DATA EXCERPT START

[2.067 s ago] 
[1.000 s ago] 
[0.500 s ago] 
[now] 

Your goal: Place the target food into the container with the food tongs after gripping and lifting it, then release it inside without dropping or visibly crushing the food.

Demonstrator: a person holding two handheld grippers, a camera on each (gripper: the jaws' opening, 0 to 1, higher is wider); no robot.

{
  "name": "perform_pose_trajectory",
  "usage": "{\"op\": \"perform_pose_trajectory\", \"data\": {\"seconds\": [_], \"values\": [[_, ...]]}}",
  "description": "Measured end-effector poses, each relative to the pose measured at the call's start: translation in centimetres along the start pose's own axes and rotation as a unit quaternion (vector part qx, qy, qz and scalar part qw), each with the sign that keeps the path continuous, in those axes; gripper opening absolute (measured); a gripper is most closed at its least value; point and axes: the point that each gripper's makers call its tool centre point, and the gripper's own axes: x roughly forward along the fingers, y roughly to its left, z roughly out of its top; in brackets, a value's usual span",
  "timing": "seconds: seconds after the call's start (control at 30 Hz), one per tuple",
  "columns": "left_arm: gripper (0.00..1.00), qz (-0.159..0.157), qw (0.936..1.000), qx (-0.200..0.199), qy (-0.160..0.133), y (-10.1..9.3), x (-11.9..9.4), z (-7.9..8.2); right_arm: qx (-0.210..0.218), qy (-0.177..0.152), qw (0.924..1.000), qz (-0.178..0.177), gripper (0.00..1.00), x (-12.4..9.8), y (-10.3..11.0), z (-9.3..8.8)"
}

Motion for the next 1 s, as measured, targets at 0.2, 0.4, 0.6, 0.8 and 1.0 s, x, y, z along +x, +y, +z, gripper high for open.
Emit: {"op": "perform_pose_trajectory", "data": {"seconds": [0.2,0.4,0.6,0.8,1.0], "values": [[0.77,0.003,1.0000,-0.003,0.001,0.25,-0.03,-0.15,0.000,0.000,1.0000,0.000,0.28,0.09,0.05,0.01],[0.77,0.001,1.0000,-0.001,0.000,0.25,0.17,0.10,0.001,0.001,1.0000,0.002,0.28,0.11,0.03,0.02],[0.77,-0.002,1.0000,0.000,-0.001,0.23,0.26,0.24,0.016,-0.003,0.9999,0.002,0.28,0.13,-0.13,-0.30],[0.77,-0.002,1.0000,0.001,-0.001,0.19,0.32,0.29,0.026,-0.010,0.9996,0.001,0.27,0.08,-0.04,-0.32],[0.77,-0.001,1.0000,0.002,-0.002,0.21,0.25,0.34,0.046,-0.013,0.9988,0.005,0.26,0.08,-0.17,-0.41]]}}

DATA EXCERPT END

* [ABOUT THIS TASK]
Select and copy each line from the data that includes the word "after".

* [WRITTEN SOLUTION]
Your goal: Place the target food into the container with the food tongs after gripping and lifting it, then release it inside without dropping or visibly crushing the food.
  "timing": "seconds: seconds after the call's start (control at 30 Hz), one per tuple",

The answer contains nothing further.